Sham y Hayat, mis sobrinas, yacían a mi lado, con la cabeza envuelta en una gasa blanca, manchada con la evidencia carmesí de la violencia israelí que nos había caído. Los familiares llegaban a cuentagotas, con una mezcla de incredulidad y tristeza en sus rostros.
Entonces llegó mi madre.
«¿Dónde están mis hijos? ¿Dónde está Bashaer? ¿Mis nietos? ¿Dónde está Zakaria?
Su voz era frenética, casi irreconocible.
«Me dijeron que había sido martirizado. ¿Es verdad?
Allah Yirhamu, fue la respuesta. «Que Dios tenga misericordia de su alma».
Las palabras eran pesadas y definitivas.
El grito de mi madre rompió el frágil silencio. Su dolor resonó en mi propio cuerpo. Gritó hasta que su voz se apagó, las paredes del hospital absorbieron el sonido de nuestro dolor colectivo.
El último día juntos
El 19 de julio, justo antes de que todo cambiara, la vida aún se aferraba a su frágil apariencia de normalidad. Estaba en casa con mi esposo, Amir, y mi hermano Zakaria. La guerra ya nos había arrebatado muchas cosas: nuestra paz, nuestra sensación de seguridad, nuestro sueño.
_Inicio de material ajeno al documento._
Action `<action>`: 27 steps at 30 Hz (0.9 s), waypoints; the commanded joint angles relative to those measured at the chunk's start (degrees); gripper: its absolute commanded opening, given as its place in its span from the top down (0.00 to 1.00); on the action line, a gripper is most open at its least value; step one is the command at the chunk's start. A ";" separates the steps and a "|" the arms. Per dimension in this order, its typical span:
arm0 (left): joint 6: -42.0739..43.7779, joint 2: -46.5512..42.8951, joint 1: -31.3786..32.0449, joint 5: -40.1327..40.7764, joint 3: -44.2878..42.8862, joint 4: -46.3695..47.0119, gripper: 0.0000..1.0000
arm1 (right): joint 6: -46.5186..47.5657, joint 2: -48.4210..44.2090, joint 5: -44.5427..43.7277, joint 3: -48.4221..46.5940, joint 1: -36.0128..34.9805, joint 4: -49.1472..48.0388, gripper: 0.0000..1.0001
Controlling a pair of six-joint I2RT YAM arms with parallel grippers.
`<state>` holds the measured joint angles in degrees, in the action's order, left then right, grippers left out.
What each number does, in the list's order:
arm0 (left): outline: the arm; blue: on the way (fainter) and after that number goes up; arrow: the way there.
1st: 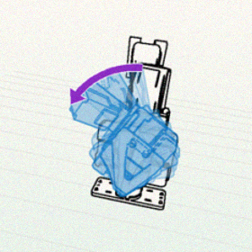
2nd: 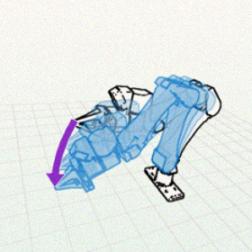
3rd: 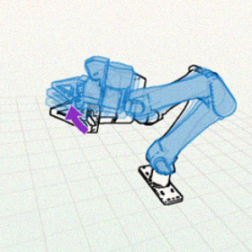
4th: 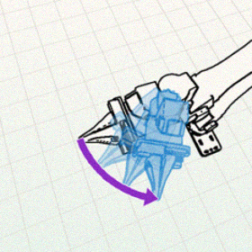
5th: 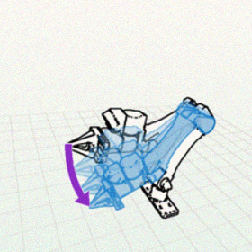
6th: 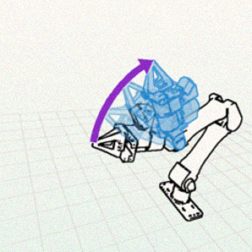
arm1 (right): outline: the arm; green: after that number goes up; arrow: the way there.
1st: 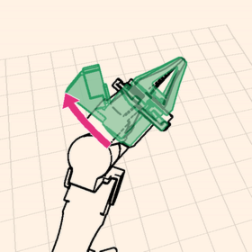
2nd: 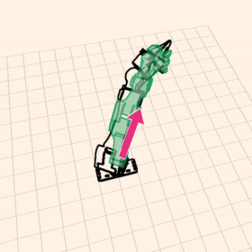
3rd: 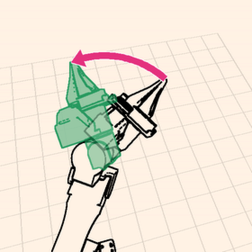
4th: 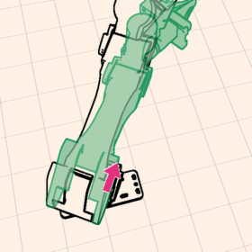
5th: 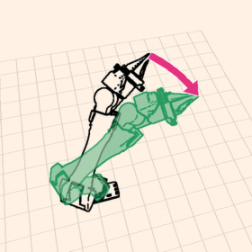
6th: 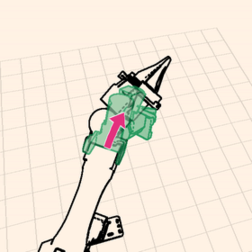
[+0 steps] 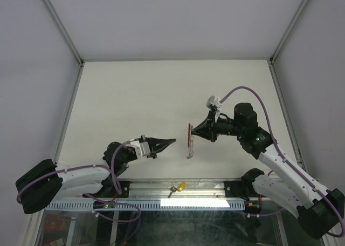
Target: Put the keys on the keyring
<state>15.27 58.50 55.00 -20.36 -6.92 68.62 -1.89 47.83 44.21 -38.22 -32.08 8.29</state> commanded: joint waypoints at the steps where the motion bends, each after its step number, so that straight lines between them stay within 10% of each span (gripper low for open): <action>1: -10.58 -5.32 -0.42 5.67 -3.64 -18.23 1.00 | 1.47 -1.36 -2.02 -0.03 0.32 -1.59 1.00; 17: -31.37 -3.40 -0.42 28.98 -21.63 -68.04 0.78 | 1.21 -2.44 -2.36 1.88 0.32 -2.16 1.00; 27: -38.32 2.62 -2.36 39.46 -33.21 -89.52 0.41 | 1.01 -3.60 -2.48 2.89 0.43 -2.45 1.00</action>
<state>-19.46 60.16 54.22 15.31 -35.79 -11.75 -1.08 45.32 42.17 -35.29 -31.97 9.21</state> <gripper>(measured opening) 0.549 0.007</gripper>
Pero ese día, tratamos de aferrarnos a algo ordinario, algo humano. Estábamos planeando el almuerzo, debatiendo qué cocinar, cuando mi sobrino Asem llamó. El mercado estaba vacío, dijo. La guerra la había vaciado de todo, excepto del miedo.
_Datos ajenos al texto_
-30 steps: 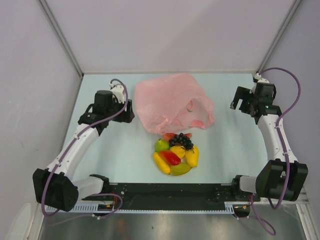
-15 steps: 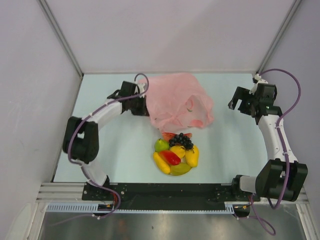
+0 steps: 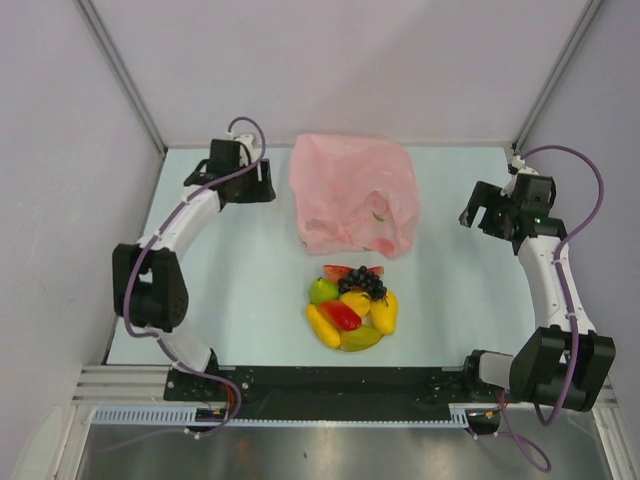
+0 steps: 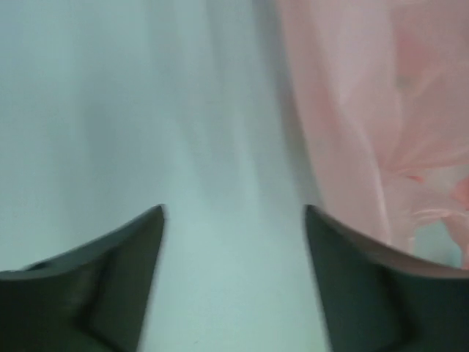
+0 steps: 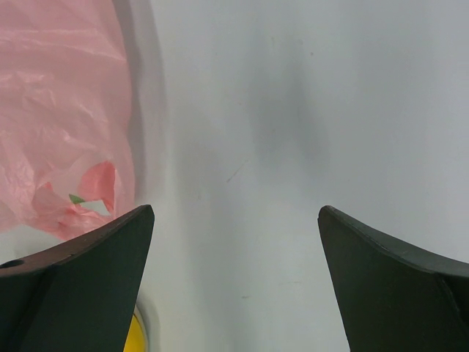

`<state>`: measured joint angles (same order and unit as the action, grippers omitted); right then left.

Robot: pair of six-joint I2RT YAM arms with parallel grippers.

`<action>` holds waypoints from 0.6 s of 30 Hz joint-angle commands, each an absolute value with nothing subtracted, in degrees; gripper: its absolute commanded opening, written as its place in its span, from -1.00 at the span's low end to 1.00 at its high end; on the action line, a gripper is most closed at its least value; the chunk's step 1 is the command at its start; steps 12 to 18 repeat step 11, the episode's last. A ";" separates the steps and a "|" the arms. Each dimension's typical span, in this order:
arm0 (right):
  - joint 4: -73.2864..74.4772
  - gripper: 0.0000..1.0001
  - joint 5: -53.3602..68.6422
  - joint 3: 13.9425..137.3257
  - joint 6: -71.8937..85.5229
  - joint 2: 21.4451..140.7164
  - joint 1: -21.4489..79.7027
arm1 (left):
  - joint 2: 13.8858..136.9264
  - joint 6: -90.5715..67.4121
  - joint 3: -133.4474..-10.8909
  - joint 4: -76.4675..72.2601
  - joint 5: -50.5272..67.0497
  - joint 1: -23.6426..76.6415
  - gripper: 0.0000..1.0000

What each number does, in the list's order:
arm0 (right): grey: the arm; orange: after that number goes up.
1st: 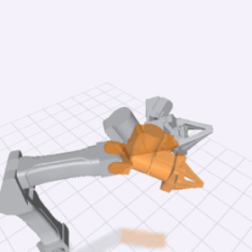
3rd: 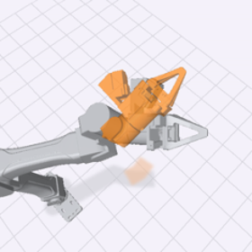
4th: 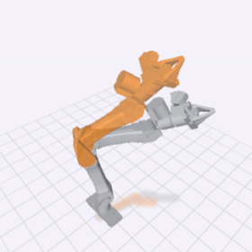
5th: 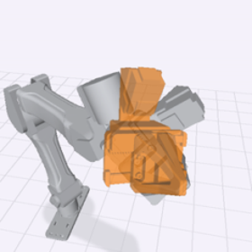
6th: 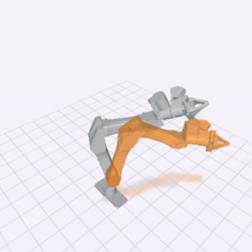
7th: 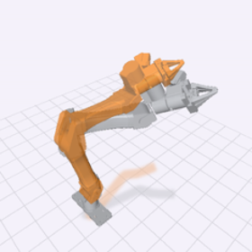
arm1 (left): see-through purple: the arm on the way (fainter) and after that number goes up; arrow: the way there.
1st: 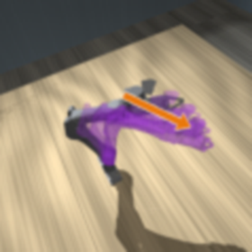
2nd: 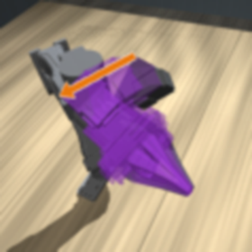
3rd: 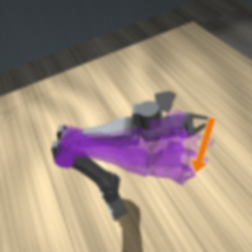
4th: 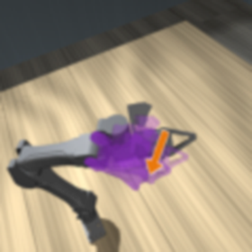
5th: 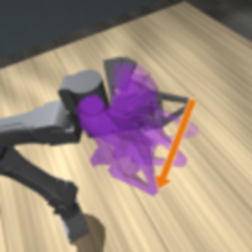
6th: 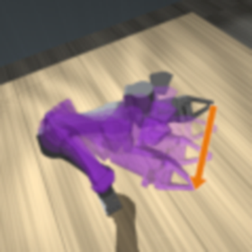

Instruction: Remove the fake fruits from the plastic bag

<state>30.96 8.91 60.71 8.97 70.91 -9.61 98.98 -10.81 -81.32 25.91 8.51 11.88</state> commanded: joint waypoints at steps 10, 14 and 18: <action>29.37 0.99 4.92 60.56 9.49 72.59 -9.58 | 76.03 -2.72 -68.38 23.47 -4.04 9.32 1.00; 28.49 0.99 5.53 60.56 9.41 73.29 -9.41 | 75.94 -2.72 -68.38 23.47 -4.13 9.32 1.00; 28.49 0.99 5.53 60.56 9.41 73.29 -9.41 | 75.94 -2.72 -68.38 23.47 -4.13 9.32 1.00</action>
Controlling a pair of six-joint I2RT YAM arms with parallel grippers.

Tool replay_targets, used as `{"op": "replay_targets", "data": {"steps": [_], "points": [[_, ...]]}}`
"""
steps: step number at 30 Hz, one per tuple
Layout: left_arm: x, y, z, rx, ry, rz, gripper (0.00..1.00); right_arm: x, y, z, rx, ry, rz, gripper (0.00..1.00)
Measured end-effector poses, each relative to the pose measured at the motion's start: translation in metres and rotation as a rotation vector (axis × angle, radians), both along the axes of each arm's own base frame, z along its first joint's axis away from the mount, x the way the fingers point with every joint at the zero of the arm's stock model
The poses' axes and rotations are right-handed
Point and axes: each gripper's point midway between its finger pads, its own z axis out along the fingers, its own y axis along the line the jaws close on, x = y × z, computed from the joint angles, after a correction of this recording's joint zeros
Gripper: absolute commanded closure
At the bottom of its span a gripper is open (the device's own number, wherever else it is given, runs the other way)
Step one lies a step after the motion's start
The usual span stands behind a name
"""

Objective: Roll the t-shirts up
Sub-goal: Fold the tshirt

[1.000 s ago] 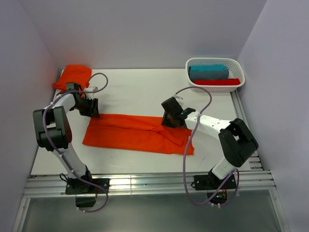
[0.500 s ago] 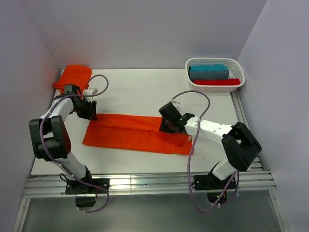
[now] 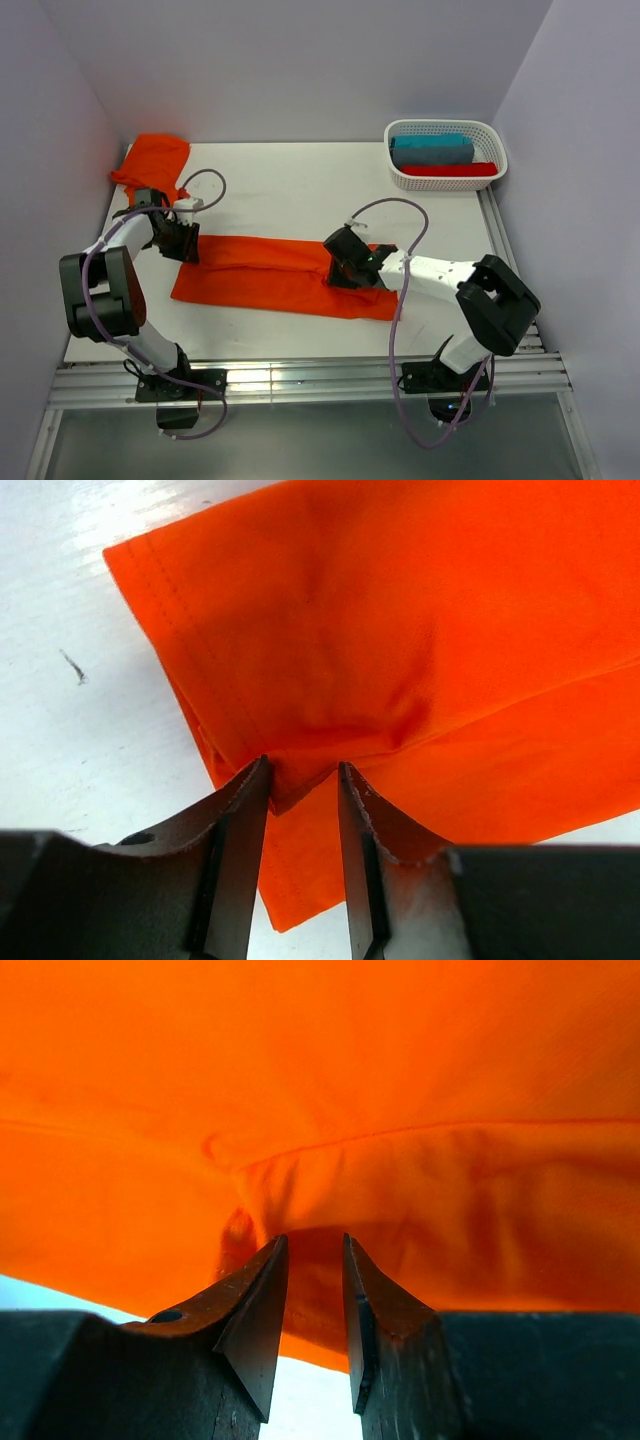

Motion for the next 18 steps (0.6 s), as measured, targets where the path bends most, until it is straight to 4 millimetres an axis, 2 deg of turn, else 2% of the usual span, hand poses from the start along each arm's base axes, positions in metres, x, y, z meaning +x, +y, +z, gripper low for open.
{"op": "replay_targets", "data": {"steps": [5,11,13,18], "points": [[0.000,0.008,-0.001,0.023,-0.006,0.020,0.63,-0.006,0.005,-0.002,0.004,0.004,0.013,0.65],[0.006,0.017,-0.002,0.056,-0.026,0.042,0.69,-0.020,-0.002,-0.018,-0.014,0.032,0.014,0.65],[0.008,0.019,-0.002,0.065,-0.032,0.051,0.76,-0.025,-0.007,-0.024,-0.023,0.046,0.005,0.64],[0.010,0.020,-0.003,0.066,-0.035,0.058,0.94,-0.030,-0.012,-0.022,-0.007,0.037,-0.011,0.64]]}}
Zakaria, siempre optimista, sonrió y sugirió que finalmente hiciéramos los espaguetis que habíamos estado posponiendo durante días.
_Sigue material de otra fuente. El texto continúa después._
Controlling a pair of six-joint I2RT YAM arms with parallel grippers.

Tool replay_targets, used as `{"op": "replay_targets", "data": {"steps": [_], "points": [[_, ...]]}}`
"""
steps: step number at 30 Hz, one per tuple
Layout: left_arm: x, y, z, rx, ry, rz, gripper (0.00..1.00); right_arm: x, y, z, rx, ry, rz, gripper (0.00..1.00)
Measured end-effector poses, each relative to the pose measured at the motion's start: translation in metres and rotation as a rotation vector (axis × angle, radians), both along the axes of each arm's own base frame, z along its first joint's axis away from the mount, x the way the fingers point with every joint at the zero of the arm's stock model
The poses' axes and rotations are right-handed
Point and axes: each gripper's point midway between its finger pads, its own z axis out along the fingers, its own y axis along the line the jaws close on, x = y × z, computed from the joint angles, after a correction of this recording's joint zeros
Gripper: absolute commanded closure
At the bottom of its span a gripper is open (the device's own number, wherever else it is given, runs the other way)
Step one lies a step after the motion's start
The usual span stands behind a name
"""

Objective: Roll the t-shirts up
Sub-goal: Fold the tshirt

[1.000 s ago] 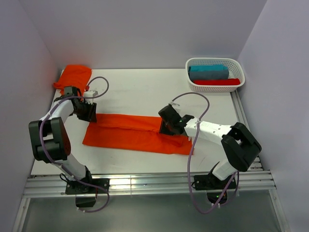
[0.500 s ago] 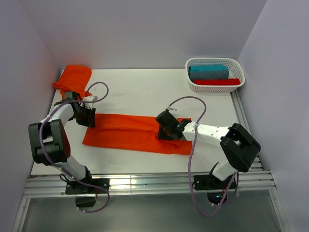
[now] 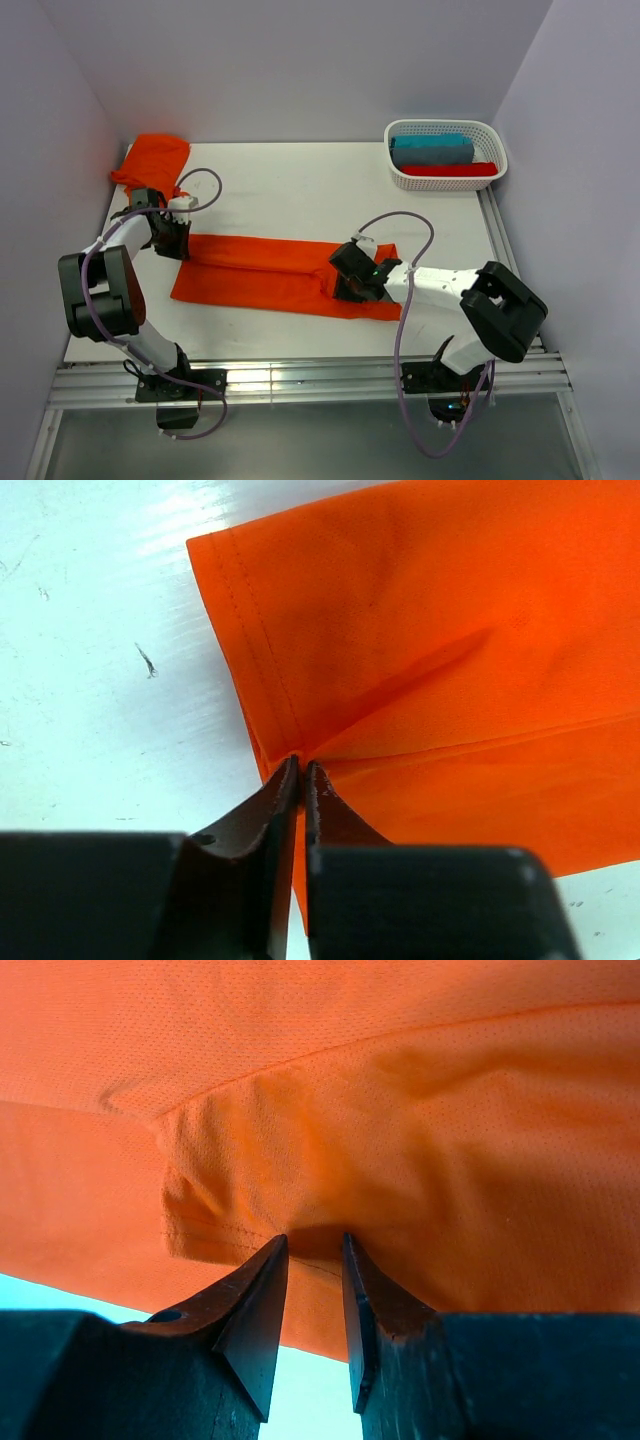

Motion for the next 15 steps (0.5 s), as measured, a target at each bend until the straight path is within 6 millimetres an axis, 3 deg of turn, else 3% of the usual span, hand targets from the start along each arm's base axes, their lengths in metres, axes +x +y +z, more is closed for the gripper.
{"op": "replay_targets", "data": {"steps": [8,11,15], "points": [[0.006,0.001,0.009,0.001,-0.039,0.014,0.92,0.000,-0.001,0.000,0.006,0.000,-0.017,0.63],[0.010,0.002,0.021,0.010,-0.084,0.014,0.86,0.000,0.000,0.000,0.008,0.000,-0.022,0.63],[0.015,0.002,0.032,0.017,-0.131,0.006,0.69,0.001,-0.001,0.000,0.009,0.000,-0.027,0.63]]}}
Vestía una camiseta verde, que reflejaba la belleza de sus ojos verdes, y pantalones negros ese día, una combinación que lo hacía lucir vibrante y tranquilo, como si estuviera en su elemento a pesar del caos que nos rodeaba.
Nos reímos, nos dimos palmadas en señal de acuerdo y nos pusimos a trabajar en nuestra pequeña y mundana tarea. Fue un fugaz momento de luz en lo que estaba a punto de convertirse en un abismo de oscuridad.
Rezábamos juntos la oración del mediodía, algo que hacíamos a menudo. Pero ese día, Zakaria parecía diferente, más radiante, casi etéreo. Como si supiera, de alguna manera, que esta sería su última oración. Su presencia llenó la habitación, su voz tranquila y firme, incluso cuando el mundo exterior se desmoronaba. Se movía con una gracia poco común, como si caminara en el aire.
Mirando hacia atrás, me pregunto si eso fue una señal, una despedida de que estábamos demasiado ciegos para ver.
Fuerte como el silencio
El calor de la tarde se había asentado y todos estábamos listos para una siesta. El constante fuego de artillería del ejército israelí nos había robado el sueño durante días, y el agotamiento comenzaba a pasar factura. Pero justo cuando estábamos a punto de encontrar algo parecido a un descanso, el cielo se nos vino encima.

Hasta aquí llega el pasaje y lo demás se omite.